No. 30 – Hebraica Macabi
- Position: Power forward
- League: Uruguayan League

Personal information
- Born: 11 November 1992 (age 33) Panama City, Panama
- Listed height: 2.03 m (6 ft 8 in)

Career information
- College: National Technological University
- NBA draft: 2011: undrafted
- Playing career: 2006–present

Career history
- 2006–2009: Caimanes de Rio Abajo
- 2009–2010: Lechugueros de León
- 2010–2011: Santa Tecla BC
- 2011–2012: San Marcos
- 2012–2013: Maldonando
- 2013–2014: Abejas de León
- 2014–2015: Denver
- 2015–2016: Ferro Carril Oeste
- 2016–2017: Club Trouville
- 2017–2020: Capitanes de Ciudad de México
- 2020–2021: Astros de Jalisco
- 2020–2021: Titanes de Barranquilla
- 2020–2021: Caballos de Coclé
- 2021–2022: Panteras de Aguascalientes
- 2021–2022: Mineros de Zacatecas
- 2022–present: Hebraica Macabi

Career highlights
- LPB Panama MVP (2016); BCL Americas rebounding leader (2021);

= Ernesto Oglivie =

Panamaian basketball player

Ernesto Mauro Oglivie (born 11 November 1992) is a professional Panamanian basketball player, who plays for the Hebraica Macabi of the Uruguayan League.

==Professional career==
In the 2008–09 season he played for Lechugueros de León.

He also played for the National Technological University basketball team in Argentina.

For the 2021 Liga Nacional de Baloncesto Profesional (LNBP) season, he joined Panteras de Aguascalientes.
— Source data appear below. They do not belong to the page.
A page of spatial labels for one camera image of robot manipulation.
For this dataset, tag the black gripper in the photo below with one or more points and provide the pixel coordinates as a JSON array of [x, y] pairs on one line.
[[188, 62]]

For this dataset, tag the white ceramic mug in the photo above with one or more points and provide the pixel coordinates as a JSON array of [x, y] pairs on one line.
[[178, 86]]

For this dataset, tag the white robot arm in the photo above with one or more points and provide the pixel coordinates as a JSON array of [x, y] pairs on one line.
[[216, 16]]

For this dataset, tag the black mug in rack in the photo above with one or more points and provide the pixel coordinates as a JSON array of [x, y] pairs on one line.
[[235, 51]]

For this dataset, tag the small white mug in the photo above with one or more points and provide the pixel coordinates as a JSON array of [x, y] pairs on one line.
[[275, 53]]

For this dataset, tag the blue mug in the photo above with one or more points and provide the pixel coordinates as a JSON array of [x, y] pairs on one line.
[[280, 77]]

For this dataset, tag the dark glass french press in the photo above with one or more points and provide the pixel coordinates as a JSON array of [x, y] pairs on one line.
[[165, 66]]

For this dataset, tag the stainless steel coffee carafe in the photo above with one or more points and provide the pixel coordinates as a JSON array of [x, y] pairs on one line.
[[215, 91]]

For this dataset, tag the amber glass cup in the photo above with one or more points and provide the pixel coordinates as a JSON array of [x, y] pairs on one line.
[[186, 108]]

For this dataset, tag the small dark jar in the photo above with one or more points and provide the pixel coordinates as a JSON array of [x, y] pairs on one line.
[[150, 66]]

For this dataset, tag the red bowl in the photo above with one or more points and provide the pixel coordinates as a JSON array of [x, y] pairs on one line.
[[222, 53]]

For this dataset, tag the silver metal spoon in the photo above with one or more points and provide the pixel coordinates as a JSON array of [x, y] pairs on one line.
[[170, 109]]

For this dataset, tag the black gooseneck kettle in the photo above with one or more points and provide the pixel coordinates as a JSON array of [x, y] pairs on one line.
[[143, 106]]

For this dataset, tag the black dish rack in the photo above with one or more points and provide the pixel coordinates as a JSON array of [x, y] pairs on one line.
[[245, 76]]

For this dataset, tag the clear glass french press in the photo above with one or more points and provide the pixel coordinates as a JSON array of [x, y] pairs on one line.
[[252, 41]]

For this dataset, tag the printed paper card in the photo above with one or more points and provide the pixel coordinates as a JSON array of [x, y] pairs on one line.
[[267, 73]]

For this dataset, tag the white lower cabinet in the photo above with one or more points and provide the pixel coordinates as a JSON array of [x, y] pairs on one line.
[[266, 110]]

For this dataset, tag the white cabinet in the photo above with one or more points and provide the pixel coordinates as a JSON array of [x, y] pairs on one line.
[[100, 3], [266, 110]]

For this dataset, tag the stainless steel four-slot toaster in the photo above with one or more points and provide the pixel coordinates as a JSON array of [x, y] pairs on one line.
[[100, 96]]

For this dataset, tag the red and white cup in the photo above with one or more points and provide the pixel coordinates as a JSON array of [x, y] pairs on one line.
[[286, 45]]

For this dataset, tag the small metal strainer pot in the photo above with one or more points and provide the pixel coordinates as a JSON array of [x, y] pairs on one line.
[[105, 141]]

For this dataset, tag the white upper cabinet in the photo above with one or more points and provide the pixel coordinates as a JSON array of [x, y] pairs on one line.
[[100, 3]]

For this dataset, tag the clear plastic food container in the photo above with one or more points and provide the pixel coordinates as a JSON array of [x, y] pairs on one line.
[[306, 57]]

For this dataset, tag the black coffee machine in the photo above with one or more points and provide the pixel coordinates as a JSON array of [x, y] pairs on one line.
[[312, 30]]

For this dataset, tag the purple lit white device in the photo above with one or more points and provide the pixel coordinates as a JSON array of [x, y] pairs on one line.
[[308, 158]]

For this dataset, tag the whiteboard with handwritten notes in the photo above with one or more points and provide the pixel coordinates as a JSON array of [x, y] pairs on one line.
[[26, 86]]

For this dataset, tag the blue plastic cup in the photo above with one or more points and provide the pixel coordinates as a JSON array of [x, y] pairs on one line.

In October 2021, he was one of five finalists for the MVP Award for the Liga Nacional de Baloncesto Profesional West Division. (The other players were Vander Blue, Michael Smith, Lucas Martínez and Karim Rodríguez) At that time, Oglivie had averaged 26:53 minutes, 15.6 points, 4.7 rebounds and 1.6 assists per game.

In 2021, Oglivie played for Caballos de Coclé in the 2021 BCL Americas season and was the league's leading rebounder with 9.7 per game.
==Panama national team==
He has been a member of Panama's national basketball team on numerous occasions.

==Player profile==
According to the Mexican newspaper El Heraldo de Aguascalientes, Oglivie not only contributes noteworthy stats but also considerable leadership abilities.